- [WHAT THE TASK ASKS]
Give the number of lines below that hold "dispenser", and only that.

#### RECORDED INFORMATION ####

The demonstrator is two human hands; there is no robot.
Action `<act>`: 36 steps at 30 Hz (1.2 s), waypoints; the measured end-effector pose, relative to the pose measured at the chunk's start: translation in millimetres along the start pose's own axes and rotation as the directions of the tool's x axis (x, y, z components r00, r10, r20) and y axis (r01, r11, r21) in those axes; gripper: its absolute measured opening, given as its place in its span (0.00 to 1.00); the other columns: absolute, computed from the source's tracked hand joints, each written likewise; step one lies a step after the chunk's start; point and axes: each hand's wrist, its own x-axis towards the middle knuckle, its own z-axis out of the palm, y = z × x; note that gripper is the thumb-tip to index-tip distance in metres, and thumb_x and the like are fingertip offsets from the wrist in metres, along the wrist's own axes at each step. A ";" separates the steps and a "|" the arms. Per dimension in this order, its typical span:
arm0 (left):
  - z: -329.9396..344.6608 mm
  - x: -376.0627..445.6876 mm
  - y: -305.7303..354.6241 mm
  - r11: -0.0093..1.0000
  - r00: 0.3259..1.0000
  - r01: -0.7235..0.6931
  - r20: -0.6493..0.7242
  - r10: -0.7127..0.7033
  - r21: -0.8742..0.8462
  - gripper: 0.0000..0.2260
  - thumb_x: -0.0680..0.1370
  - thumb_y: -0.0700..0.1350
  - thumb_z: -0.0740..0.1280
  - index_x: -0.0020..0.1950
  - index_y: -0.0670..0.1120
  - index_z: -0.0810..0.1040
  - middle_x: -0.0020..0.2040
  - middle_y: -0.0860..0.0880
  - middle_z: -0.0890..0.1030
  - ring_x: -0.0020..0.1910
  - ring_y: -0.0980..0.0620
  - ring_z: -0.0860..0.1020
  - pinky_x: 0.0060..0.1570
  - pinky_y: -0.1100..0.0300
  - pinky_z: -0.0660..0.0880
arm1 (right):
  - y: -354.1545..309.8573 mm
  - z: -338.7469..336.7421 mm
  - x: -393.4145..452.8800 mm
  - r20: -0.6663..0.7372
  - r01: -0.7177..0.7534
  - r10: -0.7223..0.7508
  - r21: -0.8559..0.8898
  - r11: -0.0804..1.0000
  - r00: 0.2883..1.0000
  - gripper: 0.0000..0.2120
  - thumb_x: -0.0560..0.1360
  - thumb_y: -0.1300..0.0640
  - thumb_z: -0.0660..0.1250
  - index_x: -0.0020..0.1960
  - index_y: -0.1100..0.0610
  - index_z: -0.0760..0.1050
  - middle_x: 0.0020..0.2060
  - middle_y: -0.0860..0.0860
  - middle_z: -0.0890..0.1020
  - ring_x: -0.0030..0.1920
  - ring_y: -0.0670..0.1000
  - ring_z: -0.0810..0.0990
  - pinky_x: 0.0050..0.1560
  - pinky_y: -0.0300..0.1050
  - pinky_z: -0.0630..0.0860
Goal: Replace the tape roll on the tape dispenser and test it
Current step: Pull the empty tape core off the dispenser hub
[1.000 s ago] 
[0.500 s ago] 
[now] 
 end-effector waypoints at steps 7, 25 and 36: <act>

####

- [FINAL ANSWER]
2